People may question why Alliance is devoting an issue to climate change. After all, we don’t see ourselves as a magazine that deals with single issues, however important. The reality is becoming all too clear: climate change is not a single issue, it’s an issue that will affect all the work funders support – poverty, social justice, global health, the lot.
The urgency of the situation is beginning to be reflected in the foundation world. The Rockefeller Brothers Fund’s 2005 Annual Report opens with a seven-page essay entitled ‘Solutions to Global Warming: A National Conversation We Desperately Need to Have’. The July issue of APPC Post is largely devoted to climate change, under the heading ‘Tackling THE global environmental issue’. Climate change was on the agenda of all this year’s big philanthropy conferences – the Global Philanthropy Forum, the Council on Foundations, the European Foundation Centre. The newly formed Climate Change Philanthropy Action Network held its second meeting in London in early July.

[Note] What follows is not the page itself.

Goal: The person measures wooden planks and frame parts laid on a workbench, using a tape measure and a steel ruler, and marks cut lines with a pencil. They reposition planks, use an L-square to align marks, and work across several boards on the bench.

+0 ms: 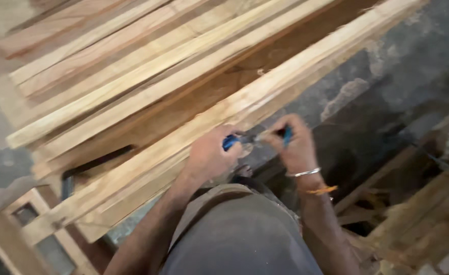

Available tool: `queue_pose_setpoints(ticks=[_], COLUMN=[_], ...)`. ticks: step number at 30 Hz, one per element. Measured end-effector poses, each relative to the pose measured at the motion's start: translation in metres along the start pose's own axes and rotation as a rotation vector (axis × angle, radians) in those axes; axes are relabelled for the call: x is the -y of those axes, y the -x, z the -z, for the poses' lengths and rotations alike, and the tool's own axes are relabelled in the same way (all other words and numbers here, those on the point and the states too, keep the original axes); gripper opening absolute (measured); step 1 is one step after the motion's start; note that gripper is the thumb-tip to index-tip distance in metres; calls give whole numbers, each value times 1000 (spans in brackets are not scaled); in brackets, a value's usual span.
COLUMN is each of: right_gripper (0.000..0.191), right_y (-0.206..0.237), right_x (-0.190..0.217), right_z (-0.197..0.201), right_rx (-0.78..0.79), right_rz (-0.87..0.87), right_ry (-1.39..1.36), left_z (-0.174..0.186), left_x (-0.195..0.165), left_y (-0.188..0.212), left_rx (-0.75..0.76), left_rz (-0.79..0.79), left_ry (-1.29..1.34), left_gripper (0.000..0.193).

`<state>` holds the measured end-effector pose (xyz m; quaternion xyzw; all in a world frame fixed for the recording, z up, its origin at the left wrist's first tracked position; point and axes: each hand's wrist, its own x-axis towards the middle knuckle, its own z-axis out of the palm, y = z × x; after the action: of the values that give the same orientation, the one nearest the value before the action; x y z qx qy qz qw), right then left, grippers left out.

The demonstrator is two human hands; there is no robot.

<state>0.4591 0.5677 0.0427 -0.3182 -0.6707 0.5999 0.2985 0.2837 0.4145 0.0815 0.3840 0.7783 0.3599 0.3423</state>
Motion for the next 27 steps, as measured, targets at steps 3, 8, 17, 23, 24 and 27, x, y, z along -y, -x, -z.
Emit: queue_pose_setpoints(ticks=[3, 8, 17, 23, 24, 27], right_gripper=[30, 38, 34, 28, 26, 24], right_y=[-36, -89, -199, -297, -308, -359], right_x=[3, -1, -70, -83, -83, -82], right_z=[106, 234, 295, 349, 356, 390], right_rx=[-273, -696, -751, -733, -733, -728], right_rz=[62, 137, 185, 131, 117, 127], right_ry=[-285, -452, -392, -295, -280, -282], left_z=[-20, -50, -102, -127, -130, -141], left_x=[-27, -51, -93, -130, -138, -165], left_y=[-40, -76, -176, -263, -275, -321], left_rx=[-47, -80, -95, -130, -111, -95], left_rz=[-46, -5, 66, 50, 60, 99], left_ry=[-68, -208, -359, -359, -358, -319], left_gripper=[35, 28, 23, 24, 24, 23])
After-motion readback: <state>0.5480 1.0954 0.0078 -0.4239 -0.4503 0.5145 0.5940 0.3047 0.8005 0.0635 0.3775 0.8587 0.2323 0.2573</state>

In other words, the philanthropic community is at last waking up to the threat of climate change. But, as with most of the rest of us, this is happening rather late in the day. It is ironic that Rory Tolentino should write, in APPC Post, that ‘the frequency and intensity of discussions centred on the topic has made “climate change” a household term’ when action to address the issue has been so slow in coming.
But things are happening, and this issue of Alliance highlights some of the best examples, and how foundations have been supporting them. One thing that stands out is the fact that climate change gives foundations the chance to play the role they so often claim to want: to provide highly leveraged funding that brings benefits way beyond the resources applied.